5. Design - Text and CSS styling
Use graphics sparingly to convey information - use graphics for graphics and text for text, not graphic text - which can't be read by Search Engines.
Make your pages as easy to read as possible. Black or dark text on a white background is always the easiest to read. Pale text on a busy background will get lost and the site visitor will give up and click to another site.
With CSS you can do alot of elements that give a graphical look but uses CSS styles to create rollover navigation and much more leading to a far more spiderable website.
6. Credible and Original Content
Content is King - No matter what the purpose of the site, information contained in it should be useful to the visitors. If the material is outdated, poorly edited, or incomplete, readers will feel cheated and will most likely look for an alternative source of information next time they are reading about the topic.
Original content is the most important trait of a great Web site and sites containing information that's useful to the user stand out and will be revisited.
Web sites should be updated regularly. Stale Web sites say "been there, done that." For the information to be valuable it should be well-edited. For external links include only the best sites with concise descriptions. For internal content be like a magazine editor, don't rush to publish mediocre or incomplete articles. Typos are unacceptable
7. Page Titles and Meta Tags
All sites should have relevant Page Titles, meta descriptions and meta keywords although less emphasis is put on keywords by some of the major search engines. These give search engines and site visitors signs that they are on the right course to fulfil their search goals.
For an example of failing to put in a page title - type Untitled Document into Google and see the millions of results
8. Accessibility and Usability
Ensuring that your website is easy to use and accessible by all visitors – including visitors browsing on mobile devices and visitors with disabilities – is not just important for sales. It is a legal requirement. The disability discrimination act requires all business owners to ensure that their website is accessible to all, regardless of disability. An accessible and usable website will always convert more users and produce more online sales than one which is hard to use or inaccessible.

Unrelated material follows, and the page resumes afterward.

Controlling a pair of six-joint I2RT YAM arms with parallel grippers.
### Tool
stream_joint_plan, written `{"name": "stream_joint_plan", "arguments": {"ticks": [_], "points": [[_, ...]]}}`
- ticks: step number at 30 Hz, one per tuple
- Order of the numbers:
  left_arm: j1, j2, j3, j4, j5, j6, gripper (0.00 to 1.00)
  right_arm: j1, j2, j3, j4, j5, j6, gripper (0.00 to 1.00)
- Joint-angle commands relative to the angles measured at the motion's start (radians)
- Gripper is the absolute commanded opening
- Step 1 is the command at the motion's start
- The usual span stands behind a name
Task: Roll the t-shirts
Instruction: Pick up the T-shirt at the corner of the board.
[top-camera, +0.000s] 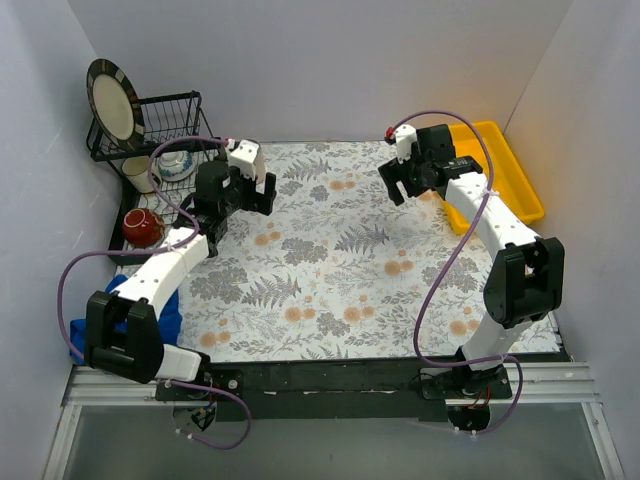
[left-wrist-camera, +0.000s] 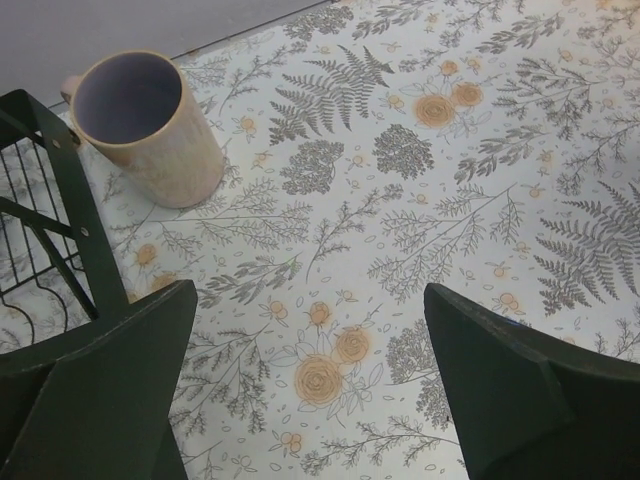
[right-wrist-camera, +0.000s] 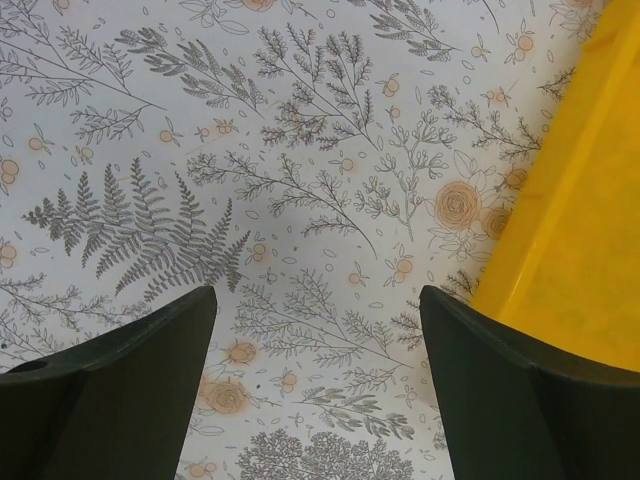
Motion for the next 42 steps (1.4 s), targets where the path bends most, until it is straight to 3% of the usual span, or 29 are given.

Websites should also aim to be W3C compliant using correct html and css code which will also lead to your site being seen correctly in all browsers.

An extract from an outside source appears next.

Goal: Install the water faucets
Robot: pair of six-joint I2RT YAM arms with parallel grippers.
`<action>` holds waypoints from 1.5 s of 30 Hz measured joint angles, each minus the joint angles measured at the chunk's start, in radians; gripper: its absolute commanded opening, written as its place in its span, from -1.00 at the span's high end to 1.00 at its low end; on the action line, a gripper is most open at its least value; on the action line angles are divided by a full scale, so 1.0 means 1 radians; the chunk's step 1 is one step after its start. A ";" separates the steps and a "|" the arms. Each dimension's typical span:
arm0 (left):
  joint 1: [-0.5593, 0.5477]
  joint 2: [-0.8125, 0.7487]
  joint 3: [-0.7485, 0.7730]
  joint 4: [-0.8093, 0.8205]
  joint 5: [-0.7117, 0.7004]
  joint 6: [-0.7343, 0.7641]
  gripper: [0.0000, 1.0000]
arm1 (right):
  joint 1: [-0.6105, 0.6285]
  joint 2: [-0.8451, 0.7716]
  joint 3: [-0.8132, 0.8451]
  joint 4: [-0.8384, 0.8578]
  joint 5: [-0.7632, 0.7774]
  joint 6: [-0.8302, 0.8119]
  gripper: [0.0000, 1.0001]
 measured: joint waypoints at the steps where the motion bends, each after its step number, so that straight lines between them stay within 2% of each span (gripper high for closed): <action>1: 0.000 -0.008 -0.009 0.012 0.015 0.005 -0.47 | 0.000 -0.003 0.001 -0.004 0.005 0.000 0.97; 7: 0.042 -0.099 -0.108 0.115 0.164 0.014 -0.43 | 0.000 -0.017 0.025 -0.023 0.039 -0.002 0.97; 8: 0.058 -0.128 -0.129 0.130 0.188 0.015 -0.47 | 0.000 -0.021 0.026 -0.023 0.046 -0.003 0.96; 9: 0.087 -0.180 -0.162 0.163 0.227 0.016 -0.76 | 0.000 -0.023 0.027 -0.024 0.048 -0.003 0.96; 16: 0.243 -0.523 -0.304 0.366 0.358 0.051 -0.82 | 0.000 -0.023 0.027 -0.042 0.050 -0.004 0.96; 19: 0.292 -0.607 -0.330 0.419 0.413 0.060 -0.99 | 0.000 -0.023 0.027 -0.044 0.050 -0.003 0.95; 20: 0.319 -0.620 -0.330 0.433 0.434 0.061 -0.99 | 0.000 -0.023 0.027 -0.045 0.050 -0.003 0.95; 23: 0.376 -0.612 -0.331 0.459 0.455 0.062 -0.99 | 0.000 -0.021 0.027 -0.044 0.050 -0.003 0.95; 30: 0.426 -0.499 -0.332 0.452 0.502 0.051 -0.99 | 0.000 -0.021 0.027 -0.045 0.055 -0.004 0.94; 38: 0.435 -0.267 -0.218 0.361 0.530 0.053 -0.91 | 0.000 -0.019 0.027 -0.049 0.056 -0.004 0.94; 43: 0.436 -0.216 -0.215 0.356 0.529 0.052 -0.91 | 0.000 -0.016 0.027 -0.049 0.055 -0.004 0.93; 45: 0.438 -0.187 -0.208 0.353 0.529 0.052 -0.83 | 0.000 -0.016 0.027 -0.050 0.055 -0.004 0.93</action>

Be interactive; good interactivity engages the user and makes your site memorable.
After original content, the second most important trait a Web site should have is interactivity. The Web is an interactive hypermedia communications medium that your Web site should reflect. Sites that involve the user and have a sense of fun or adventure will get more hits, and can charge more for ad space.
Another advantage of interactivity is self-generating content. By allowing your visitors to interact with your site they actually create content for you. Script-driven user surveys and forums allow visitors to share information with others and can help shape your site to better serve their needs. Forum or chat software is a great way to do this.
10. Fill a niche
Dominate a subject area; become the authoritative site for that subject. Original content is important. Users may come to your site once, but to keep them coming back you've got to have fresh original content.

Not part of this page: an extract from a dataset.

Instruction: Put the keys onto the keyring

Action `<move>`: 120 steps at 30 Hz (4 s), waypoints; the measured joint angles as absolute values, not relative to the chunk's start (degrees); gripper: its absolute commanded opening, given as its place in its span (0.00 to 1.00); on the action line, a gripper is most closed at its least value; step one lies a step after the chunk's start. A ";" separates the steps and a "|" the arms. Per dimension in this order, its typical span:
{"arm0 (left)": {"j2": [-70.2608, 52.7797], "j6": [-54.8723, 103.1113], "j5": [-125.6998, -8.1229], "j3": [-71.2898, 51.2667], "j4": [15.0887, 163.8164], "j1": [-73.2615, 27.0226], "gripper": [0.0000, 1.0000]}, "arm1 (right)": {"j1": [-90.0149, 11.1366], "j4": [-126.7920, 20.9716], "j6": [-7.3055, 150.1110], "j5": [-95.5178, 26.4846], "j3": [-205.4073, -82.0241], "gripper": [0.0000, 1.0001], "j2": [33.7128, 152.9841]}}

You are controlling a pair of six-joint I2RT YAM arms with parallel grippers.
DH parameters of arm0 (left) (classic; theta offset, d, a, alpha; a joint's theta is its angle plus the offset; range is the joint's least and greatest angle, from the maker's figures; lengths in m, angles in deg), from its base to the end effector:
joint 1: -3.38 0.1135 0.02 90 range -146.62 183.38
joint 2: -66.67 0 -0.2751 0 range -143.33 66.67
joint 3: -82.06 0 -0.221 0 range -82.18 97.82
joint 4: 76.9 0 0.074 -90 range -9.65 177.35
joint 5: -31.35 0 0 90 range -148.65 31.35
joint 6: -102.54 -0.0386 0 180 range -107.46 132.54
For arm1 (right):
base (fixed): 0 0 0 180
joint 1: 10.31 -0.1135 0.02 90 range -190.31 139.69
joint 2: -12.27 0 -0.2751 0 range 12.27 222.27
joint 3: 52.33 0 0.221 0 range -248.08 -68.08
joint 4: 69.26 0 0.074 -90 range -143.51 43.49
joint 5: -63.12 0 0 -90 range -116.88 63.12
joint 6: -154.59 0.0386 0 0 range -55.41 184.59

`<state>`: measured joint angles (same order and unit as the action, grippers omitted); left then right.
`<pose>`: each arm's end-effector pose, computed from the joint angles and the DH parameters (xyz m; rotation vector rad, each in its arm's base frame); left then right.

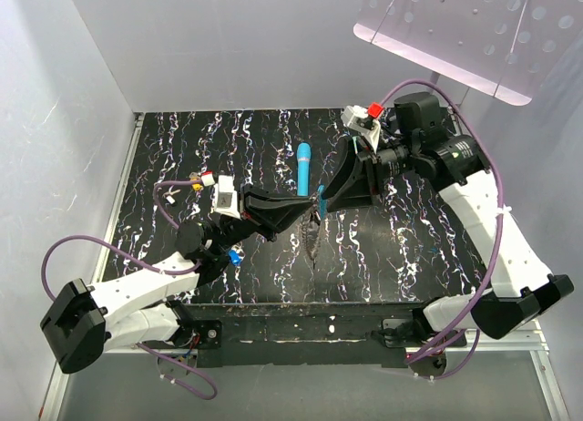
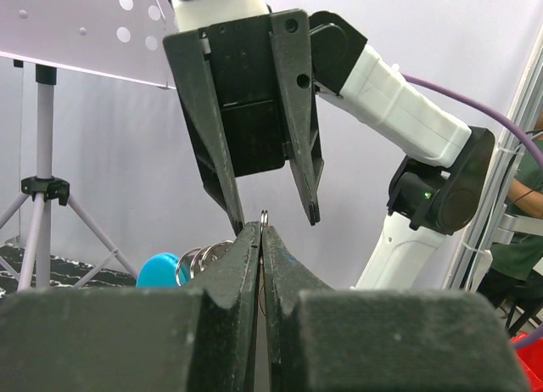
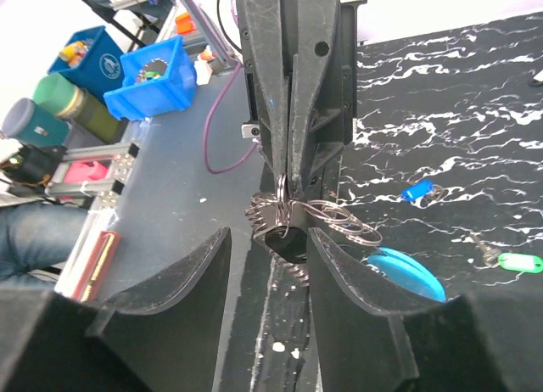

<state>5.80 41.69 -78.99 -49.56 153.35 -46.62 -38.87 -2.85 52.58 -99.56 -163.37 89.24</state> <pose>0.1112 -0.1534 0.3735 0.5363 0.9097 -1.4257 0.1697 0.1343 0.4596 -1.3544 1.4869 1.5048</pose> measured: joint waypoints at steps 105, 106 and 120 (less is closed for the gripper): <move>11.27 10.65 -91.01 -39.16 103.71 -43.60 0.27 | -49.45 23.64 12.05 -73.31 -175.06 0.01 100.76; 11.31 10.63 -90.94 -39.16 103.71 -43.60 0.27 | -49.45 23.66 12.03 -73.31 -175.06 0.01 100.76; 11.01 11.59 -90.64 -38.43 104.10 -43.60 0.24 | -49.51 23.64 12.03 -73.49 -175.06 0.01 100.76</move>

Don't duplicate a list when you can point to it. Leverage other people's work to reduce your workload. Let others who specialize in a particular topic keep their list up to date for you. On the other hand, don't make lists that point to lists ad infinitum, seek out the meat of the site and point directly to the article or resource. Many sites on the Web are just lists that someone else has already done.
The Web is an interactive, dynamic, and rapidly changing new communications medium that your Web site should reflect. Well-organized, edited, and timely original content set in an attractive, interactive, and consistent format are some traits of great Web sites.